Task objective —
On how many lines of the data below does the word "whole" appear? Reply with the number only.

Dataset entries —
***

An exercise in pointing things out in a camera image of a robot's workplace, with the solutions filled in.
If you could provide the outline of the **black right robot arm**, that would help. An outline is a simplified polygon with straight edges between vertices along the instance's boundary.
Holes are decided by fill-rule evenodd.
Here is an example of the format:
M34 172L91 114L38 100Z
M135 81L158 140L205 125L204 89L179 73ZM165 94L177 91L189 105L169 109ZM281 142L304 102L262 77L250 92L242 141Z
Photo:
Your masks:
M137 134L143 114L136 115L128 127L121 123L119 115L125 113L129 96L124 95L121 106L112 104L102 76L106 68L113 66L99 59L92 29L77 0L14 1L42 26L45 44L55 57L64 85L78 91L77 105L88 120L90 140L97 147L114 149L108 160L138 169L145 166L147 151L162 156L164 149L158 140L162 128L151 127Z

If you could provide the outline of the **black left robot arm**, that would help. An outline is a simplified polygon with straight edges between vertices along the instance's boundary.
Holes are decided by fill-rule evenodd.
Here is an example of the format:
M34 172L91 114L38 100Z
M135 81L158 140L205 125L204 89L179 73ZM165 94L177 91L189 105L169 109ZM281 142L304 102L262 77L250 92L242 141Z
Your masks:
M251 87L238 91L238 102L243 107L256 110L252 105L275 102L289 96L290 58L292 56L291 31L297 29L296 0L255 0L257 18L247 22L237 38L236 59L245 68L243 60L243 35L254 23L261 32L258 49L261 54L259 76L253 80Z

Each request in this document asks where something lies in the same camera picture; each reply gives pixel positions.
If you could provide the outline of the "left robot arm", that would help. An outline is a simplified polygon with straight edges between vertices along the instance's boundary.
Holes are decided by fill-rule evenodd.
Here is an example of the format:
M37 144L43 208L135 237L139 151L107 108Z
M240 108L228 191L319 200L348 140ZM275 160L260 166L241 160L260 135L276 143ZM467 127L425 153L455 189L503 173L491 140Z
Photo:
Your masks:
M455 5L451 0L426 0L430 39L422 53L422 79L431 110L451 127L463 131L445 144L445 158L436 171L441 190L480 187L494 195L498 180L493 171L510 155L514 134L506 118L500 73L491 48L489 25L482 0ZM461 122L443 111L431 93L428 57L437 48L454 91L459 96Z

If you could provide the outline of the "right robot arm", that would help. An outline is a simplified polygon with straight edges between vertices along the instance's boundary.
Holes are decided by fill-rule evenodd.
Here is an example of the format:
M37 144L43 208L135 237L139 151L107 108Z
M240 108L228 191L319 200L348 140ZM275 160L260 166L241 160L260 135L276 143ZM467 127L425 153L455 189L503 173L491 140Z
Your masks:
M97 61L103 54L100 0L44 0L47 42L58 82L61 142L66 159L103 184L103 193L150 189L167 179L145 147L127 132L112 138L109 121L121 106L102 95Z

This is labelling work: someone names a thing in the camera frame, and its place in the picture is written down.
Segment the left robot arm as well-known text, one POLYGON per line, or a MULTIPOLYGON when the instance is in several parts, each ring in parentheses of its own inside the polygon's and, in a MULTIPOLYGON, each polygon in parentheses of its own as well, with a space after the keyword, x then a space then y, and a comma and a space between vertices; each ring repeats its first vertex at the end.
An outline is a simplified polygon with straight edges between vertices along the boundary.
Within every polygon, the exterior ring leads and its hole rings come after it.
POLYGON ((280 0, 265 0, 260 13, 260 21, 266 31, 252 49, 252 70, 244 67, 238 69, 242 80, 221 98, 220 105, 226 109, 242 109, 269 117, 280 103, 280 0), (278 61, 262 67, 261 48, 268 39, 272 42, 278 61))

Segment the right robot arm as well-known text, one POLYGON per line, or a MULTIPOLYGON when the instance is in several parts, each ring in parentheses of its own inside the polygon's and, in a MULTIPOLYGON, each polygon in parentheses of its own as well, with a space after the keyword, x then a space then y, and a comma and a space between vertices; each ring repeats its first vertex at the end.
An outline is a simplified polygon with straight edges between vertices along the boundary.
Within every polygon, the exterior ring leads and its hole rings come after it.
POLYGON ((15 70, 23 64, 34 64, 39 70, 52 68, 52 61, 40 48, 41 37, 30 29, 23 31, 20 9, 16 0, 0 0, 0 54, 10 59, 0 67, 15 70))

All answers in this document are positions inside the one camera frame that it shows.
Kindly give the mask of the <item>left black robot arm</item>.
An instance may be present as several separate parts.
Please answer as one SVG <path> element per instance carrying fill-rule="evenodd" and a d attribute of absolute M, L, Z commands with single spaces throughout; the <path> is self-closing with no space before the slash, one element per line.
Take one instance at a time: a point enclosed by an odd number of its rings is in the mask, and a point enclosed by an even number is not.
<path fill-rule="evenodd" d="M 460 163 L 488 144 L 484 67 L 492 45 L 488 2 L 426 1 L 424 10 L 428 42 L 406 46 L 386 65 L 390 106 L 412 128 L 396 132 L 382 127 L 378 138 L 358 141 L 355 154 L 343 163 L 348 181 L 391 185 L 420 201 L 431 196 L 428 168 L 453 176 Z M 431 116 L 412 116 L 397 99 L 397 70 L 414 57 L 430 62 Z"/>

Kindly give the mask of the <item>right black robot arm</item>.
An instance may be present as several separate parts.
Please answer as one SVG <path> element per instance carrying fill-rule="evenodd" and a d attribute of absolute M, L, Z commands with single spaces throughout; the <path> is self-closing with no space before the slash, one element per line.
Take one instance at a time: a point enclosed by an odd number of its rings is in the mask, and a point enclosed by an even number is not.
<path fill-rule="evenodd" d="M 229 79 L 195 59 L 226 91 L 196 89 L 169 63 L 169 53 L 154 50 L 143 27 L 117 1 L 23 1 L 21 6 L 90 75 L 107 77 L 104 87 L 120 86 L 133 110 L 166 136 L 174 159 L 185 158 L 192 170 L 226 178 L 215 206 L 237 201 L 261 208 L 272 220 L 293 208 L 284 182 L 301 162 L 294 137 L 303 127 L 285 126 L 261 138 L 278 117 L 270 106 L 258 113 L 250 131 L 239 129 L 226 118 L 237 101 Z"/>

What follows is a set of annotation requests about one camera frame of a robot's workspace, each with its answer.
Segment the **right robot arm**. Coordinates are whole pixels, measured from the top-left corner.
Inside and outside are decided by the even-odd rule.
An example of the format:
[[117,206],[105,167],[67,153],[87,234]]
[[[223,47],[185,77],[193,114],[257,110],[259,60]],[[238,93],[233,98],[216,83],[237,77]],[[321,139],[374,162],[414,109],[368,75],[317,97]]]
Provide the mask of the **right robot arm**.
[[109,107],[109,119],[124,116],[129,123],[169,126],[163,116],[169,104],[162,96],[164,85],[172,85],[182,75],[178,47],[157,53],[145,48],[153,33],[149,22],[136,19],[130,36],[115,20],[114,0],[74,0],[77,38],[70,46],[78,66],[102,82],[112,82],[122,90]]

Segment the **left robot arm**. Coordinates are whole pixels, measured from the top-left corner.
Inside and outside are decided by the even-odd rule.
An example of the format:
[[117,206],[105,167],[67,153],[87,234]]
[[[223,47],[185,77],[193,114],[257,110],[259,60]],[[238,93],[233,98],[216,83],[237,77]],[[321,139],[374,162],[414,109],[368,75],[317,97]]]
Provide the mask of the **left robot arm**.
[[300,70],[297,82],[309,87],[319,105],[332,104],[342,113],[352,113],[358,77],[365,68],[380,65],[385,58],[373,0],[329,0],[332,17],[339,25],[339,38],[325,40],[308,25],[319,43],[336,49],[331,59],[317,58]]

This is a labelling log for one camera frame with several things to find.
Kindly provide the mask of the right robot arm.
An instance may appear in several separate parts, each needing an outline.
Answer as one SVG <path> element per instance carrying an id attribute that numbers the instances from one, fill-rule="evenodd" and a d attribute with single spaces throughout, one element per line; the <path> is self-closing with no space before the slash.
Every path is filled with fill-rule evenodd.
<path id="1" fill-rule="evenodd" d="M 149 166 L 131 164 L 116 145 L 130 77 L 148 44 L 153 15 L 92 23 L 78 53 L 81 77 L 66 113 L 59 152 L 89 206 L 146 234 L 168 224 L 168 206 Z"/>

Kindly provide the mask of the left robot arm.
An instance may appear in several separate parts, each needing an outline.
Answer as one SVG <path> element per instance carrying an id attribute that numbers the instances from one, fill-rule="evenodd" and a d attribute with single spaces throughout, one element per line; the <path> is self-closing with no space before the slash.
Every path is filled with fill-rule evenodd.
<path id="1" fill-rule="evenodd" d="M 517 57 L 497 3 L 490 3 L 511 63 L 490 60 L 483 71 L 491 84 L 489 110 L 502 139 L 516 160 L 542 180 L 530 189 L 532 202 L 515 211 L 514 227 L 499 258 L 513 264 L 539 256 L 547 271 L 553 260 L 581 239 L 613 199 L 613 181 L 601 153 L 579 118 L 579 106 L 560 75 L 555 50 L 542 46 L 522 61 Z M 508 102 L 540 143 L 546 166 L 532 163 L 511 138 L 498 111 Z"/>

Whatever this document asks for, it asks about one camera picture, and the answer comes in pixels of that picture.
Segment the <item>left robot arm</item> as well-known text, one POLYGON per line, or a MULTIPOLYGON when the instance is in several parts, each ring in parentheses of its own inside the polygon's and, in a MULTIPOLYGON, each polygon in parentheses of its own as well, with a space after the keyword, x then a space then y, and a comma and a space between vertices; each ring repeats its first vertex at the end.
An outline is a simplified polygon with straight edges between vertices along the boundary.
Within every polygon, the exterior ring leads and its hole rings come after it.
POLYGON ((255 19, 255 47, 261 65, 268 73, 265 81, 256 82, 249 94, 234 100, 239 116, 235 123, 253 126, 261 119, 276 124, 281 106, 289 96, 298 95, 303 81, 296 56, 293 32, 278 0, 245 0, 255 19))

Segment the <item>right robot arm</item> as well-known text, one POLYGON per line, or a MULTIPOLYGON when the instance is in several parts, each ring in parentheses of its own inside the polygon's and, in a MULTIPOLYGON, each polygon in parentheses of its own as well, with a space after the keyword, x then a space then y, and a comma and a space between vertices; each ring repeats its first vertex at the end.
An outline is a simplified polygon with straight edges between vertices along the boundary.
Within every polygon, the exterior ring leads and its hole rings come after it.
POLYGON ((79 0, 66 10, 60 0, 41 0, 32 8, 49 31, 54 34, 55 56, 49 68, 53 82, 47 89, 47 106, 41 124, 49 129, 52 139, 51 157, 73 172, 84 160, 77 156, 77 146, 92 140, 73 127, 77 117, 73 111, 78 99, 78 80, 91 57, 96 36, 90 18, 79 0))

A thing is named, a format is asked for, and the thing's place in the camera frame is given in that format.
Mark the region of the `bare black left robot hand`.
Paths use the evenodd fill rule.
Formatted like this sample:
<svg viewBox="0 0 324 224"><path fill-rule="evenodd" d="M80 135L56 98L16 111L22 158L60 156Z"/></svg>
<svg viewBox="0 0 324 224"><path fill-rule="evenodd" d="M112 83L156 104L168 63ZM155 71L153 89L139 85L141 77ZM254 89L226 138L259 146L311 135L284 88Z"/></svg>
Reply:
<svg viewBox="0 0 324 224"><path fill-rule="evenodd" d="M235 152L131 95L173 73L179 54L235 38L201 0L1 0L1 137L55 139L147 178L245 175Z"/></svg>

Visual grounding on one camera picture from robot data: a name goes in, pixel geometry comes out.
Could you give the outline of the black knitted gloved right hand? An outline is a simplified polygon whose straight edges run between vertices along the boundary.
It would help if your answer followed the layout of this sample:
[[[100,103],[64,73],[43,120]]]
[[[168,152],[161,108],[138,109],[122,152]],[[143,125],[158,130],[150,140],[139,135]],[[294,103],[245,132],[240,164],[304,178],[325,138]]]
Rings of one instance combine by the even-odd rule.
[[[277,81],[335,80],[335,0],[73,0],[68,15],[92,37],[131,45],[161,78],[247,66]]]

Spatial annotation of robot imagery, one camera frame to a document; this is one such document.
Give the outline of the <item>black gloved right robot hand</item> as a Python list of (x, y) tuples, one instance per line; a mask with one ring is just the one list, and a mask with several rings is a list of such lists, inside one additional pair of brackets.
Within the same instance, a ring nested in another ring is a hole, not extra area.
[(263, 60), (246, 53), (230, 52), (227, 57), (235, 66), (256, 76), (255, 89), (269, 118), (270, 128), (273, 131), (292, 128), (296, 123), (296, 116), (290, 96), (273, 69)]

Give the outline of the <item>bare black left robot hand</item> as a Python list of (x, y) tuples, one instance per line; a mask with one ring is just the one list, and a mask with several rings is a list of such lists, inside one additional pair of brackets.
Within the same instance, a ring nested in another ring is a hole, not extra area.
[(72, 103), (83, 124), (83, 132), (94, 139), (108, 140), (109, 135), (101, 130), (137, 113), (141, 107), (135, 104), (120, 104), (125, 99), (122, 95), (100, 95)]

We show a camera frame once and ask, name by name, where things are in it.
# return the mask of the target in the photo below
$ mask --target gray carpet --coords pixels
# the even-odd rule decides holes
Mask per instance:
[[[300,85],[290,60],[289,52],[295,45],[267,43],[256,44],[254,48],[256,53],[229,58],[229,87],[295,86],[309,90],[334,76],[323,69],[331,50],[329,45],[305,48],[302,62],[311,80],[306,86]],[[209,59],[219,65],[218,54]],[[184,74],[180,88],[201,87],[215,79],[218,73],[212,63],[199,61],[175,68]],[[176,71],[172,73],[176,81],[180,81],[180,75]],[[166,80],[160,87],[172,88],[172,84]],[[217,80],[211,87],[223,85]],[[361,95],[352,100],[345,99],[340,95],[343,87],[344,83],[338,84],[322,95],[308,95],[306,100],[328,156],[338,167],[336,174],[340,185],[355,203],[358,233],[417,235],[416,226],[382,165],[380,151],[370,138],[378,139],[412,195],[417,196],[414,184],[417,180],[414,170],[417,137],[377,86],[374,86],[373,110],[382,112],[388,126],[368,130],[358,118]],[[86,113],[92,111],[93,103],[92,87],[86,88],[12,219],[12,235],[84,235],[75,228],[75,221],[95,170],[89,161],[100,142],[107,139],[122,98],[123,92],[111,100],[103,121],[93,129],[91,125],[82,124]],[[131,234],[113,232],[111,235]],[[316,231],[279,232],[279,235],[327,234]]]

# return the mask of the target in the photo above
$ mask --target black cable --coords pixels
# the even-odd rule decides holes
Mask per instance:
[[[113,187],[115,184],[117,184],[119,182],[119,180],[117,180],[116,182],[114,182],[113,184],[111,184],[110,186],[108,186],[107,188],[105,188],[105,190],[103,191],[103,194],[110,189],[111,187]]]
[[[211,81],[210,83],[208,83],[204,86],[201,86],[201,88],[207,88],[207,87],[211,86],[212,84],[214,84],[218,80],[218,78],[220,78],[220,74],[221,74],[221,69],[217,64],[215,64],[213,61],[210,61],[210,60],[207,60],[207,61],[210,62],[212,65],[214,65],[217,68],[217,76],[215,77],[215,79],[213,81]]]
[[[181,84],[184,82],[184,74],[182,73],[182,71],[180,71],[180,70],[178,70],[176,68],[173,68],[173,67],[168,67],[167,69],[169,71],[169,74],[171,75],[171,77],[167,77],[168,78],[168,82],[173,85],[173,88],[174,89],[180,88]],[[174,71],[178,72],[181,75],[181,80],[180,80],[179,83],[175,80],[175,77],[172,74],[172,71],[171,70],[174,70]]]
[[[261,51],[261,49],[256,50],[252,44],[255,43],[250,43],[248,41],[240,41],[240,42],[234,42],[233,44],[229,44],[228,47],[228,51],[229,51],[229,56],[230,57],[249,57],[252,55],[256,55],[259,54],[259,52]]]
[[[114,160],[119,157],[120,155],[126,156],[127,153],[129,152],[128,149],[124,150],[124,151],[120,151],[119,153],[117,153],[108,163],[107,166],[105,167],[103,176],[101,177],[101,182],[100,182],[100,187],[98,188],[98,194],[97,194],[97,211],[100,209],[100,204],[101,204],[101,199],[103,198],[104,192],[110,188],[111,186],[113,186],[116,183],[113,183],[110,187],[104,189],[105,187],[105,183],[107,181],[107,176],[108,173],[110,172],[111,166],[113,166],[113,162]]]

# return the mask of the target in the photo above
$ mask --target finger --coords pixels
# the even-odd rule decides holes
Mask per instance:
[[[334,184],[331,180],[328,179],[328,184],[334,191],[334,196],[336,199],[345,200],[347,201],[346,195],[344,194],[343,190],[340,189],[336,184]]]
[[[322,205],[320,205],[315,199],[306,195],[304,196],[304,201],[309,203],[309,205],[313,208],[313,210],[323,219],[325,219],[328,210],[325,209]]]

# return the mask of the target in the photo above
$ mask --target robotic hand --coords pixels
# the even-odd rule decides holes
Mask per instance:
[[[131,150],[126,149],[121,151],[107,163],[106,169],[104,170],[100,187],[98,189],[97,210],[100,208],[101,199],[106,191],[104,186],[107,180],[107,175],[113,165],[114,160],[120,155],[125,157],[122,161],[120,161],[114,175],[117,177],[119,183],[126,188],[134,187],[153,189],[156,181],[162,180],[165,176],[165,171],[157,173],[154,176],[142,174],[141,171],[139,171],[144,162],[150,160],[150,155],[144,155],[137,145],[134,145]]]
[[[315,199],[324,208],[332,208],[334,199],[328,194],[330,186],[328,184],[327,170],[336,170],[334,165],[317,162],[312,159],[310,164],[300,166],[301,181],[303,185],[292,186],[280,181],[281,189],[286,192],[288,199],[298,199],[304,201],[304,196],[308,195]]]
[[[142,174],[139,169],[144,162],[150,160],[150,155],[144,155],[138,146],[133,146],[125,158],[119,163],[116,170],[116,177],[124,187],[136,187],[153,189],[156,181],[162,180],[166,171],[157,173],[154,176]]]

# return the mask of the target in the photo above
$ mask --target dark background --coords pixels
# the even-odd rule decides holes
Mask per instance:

***

Solution below —
2